Control of the glutathione S‐transferase and mas1′ promoter‐driven GUS activity in auxin heterotrophic and autotrophic tobacco calli by exogenous 2,4‐d‐induced ethylene

Abstract

Auxin autotrophic and heterotrophic lines of tobacco calli may differ not only in their indoleacetic acid (IAA) synthetizing abilities and sensitivities to exogenous auxins, but also in their gene expression patterns. Auxin autotrophic callus tissues from the leaf protoplasts of transgenic Nicotiana tabacum SR1 plants involving mas1′::GUS gene fusion were generated and the growth of cultures was compared with that of the heterotrophic lines of the same transgenic tissues on MS medium containing different concentrations of IAA or 2,4‐d. The mas1′::GUS gene fusion expression was investigated, together with the glutathione S‐transferase activities (GST, EC 2.5.1.18) in auxin autotrophic and heterotrophic tobacco calli. Both the mas1′ promoter and GST gene promoters contain ocs or ocs‐like elements, responsible for both auxin and ethylene/wound inducibility. The mas1′ promoter exhibited a much higher expression activity in the heterotrophic cultures growing on IAA than in the autotrophic ones, but in contrast with the natural auxin, the mas1′::GUS activity decreased at elevated 2,4‐d concentrations in the heterotrophic tissues and increased with increasing 2,4‐d concentrations in the autotrophic lines. The induction of GST activity by different exogenous auxin concentrations was much higher in the autotrophic lines, especially in the case of 2,4‐d. Higher concentrations of external 2,4‐d resulted in increased ethylene production, which displayed different kinetics in the two types of calli.
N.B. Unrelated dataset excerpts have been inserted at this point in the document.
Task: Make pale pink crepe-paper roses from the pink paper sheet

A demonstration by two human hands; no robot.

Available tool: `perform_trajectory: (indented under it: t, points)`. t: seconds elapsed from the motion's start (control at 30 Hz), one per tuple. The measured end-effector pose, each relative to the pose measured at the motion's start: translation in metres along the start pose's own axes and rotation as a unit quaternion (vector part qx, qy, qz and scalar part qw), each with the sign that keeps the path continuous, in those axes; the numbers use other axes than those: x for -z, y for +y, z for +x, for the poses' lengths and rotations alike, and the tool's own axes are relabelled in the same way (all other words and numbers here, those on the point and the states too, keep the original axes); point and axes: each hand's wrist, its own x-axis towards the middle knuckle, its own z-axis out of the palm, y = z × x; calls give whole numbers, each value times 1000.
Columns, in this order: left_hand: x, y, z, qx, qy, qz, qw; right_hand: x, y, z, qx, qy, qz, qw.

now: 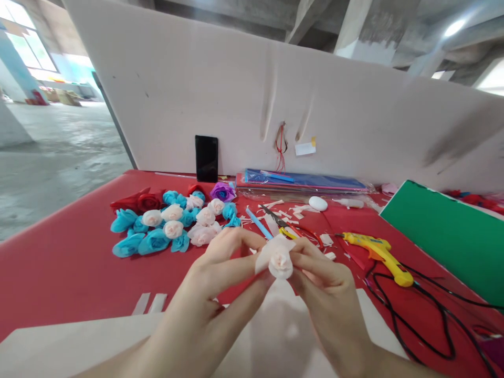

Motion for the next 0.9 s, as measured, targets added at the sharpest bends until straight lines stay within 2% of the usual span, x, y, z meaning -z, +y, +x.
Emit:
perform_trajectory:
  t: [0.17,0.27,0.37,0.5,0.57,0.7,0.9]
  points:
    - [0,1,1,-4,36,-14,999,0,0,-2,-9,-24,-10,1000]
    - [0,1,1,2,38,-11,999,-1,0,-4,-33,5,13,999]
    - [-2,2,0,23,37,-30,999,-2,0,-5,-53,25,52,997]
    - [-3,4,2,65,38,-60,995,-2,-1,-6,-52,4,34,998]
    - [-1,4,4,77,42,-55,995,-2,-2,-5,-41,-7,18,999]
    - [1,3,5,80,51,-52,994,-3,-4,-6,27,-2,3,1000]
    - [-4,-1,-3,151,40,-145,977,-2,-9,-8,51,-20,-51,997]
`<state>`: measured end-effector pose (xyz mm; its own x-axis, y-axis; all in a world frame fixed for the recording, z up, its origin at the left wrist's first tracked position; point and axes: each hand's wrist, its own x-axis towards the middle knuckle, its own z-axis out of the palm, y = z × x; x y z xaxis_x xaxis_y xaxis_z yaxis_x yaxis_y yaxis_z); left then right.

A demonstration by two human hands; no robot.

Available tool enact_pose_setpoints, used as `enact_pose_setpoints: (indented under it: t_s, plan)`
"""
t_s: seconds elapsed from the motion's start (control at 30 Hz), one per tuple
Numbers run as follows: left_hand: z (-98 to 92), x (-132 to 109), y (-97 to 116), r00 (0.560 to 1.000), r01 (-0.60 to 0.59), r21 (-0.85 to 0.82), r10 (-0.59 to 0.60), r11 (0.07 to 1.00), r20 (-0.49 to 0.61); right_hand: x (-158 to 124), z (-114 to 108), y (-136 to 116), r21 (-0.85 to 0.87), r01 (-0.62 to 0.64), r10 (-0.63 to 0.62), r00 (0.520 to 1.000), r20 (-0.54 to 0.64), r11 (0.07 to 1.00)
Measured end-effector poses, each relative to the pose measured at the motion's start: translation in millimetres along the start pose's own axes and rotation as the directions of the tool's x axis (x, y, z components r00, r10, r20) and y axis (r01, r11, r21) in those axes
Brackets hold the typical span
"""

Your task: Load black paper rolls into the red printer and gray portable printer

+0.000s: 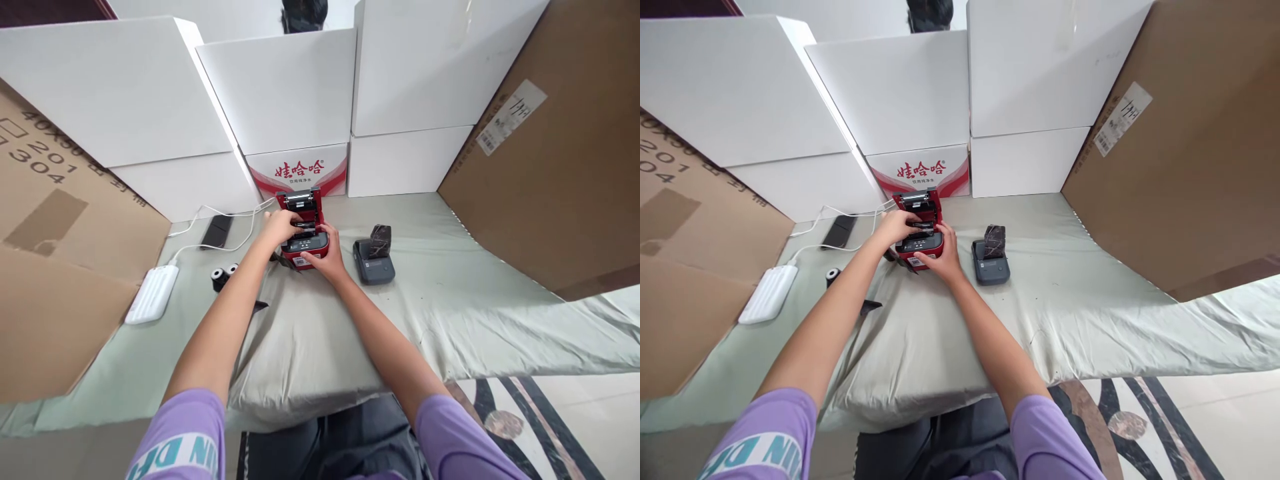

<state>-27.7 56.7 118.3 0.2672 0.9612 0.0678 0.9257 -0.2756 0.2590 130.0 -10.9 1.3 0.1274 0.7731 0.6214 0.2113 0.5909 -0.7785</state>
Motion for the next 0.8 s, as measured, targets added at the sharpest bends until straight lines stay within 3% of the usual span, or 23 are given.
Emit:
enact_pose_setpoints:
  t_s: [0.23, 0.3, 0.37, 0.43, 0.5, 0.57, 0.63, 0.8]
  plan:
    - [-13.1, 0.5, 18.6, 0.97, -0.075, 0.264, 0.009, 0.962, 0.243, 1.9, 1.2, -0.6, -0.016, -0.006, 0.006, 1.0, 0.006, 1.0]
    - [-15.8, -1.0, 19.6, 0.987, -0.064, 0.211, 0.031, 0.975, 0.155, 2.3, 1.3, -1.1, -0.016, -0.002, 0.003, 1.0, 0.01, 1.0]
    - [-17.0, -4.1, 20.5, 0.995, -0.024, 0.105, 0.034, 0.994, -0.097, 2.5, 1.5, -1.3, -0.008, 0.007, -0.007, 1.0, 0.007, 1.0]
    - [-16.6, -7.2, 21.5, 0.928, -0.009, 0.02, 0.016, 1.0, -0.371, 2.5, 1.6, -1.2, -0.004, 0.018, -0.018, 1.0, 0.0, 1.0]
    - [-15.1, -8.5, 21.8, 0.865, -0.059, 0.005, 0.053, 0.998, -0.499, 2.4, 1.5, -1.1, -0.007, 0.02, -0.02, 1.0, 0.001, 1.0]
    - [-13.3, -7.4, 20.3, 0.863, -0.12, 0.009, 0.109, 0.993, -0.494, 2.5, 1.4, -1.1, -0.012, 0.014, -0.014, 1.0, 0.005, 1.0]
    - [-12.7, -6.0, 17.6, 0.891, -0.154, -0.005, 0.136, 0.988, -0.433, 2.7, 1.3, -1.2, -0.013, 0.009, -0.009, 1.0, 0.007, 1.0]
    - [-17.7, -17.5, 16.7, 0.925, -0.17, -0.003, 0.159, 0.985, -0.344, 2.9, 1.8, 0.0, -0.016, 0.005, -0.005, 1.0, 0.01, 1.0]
The ethylene‐inducing 2,4‐d concentrations increased the growth of the heterotrophic, but decreased that of the autotrophic lines. Blocking the ethylene receptors and hence the signal perception by 2,5‐norbornadiene (NBD) in the heterotrophic tissues increased the 2,4‐d‐induced mas1′ promoter and GST activities, suggesting that the gaseous hormone counteracted the auxin response pathway. This was not found in the autotrophic tissues, where NBD decreased the mas1′‐driven GUS activity. The GST activities were slightly decreased, or almost independent of the action of ethylene. It is suggested that the cross‐talk between the auxin‐ and ethylene‐induced signal transduction pathways may differ in the auxin autotrophic and heterotrophic lines.